> _Task to carry out_
Please give the count of lines below that include "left" and leave out everything else.

> _Data excerpt_

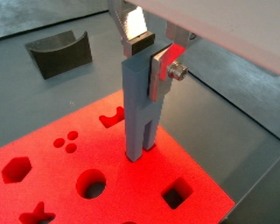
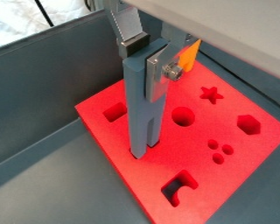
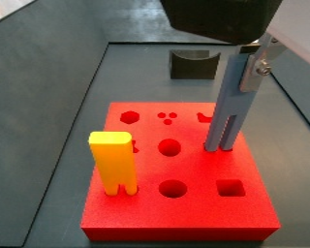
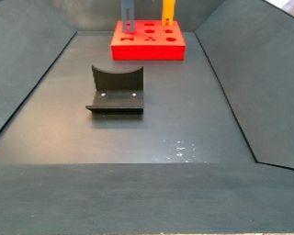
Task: Pick up the double-square object. Move up. Move to above the board. Insert the double-square object.
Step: Insert the double-square object.
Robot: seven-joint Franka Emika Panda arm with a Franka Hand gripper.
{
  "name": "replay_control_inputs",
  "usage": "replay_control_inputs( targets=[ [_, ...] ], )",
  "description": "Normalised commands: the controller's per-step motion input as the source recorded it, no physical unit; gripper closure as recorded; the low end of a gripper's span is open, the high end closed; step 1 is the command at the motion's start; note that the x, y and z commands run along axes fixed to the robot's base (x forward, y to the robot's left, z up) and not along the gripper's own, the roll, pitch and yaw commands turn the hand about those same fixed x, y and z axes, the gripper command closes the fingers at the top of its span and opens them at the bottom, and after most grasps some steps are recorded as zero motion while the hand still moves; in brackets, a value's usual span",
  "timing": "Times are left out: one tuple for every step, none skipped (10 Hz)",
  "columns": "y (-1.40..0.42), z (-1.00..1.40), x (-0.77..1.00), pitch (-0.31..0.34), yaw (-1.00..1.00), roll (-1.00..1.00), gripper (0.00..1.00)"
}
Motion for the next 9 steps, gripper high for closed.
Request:
replay_control_inputs(
  targets=[
    [0.00, -0.31, 0.24, 0.310, -0.45, 0.05, 1.00],
    [0.00, -0.30, 0.21, 0.299, -0.52, 0.00, 1.00],
    [0.05, -0.28, 0.07, 0.211, -0.53, -0.13, 1.00],
    [0.08, -0.38, 0.14, 0.179, -0.33, -0.13, 1.00],
    [0.07, -0.41, 0.11, 0.140, -0.13, -0.08, 1.00],
    [0.05, -0.38, 0.03, 0.084, 0.00, -0.07, 1.00],
    [0.07, -0.37, 0.00, 0.019, 0.06, -0.08, 1.00],
    [0.01, -0.27, 0.00, 0.000, 0.14, -0.07, 1.00],
    [0.00, -0.05, -0.02, -0.010, 0.00, -0.06, 1.00]
  ],
)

> _Response to the exercise_
2